Genome Biol. 2020 Jan 20;21(1):9. doi: 10.1186/s13059-019-1900-3.
Principal component analysis (PCA) is an essential method for analyzing single-cell RNA-seq (scRNA-seq) datasets, but for large-scale scRNA-seq datasets, computation time is long and consumes large amounts of memory.
In this work, we review the existing fast and memory-efficient PCA algorithms and implementations and evaluate their practical application to large-scale scRNA-seq datasets. Our benchmark shows that some PCA algorithms based on Krylov subspace and randomized singular value decomposition are fast, memory-efficient, and more accurate than the other algorithms.

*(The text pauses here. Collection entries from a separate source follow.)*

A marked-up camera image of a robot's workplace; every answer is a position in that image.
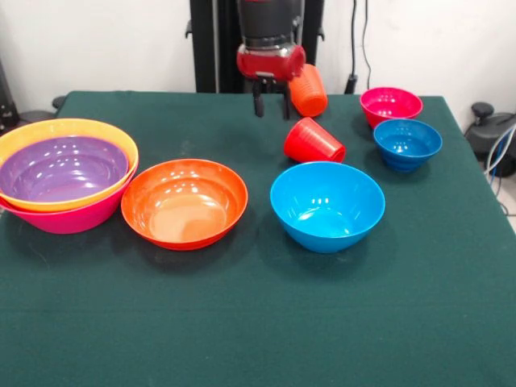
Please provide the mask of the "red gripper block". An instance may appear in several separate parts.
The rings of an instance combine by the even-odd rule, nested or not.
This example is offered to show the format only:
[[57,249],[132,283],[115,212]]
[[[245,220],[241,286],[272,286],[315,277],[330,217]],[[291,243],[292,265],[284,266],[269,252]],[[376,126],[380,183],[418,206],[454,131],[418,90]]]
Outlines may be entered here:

We develop a guideline to select an appropriate PCA implementation based on the differences in the computational environment of users and developers.
主成分分析(PCA)是分析单细胞 RNA 测序(scRNA-seq)数据集的一种基本方法,但对于大规模 scRNA-seq 数据集,计算时间长且消耗大量内存。
在这项工作中,我们回顾了现有的快速且节省内存的 PCA 算法和实现,并评估了它们在大规模 scRNA-seq 数据集上的实际应用。我们的基准测试表明,一些基于 Krylov 子空间和随机奇异值分解的 PCA 算法速度快、节省内存且比其他算法更准确。
我们根据用户和开发人员计算环境的差异,制定了一个选择合适 PCA 实现的指南。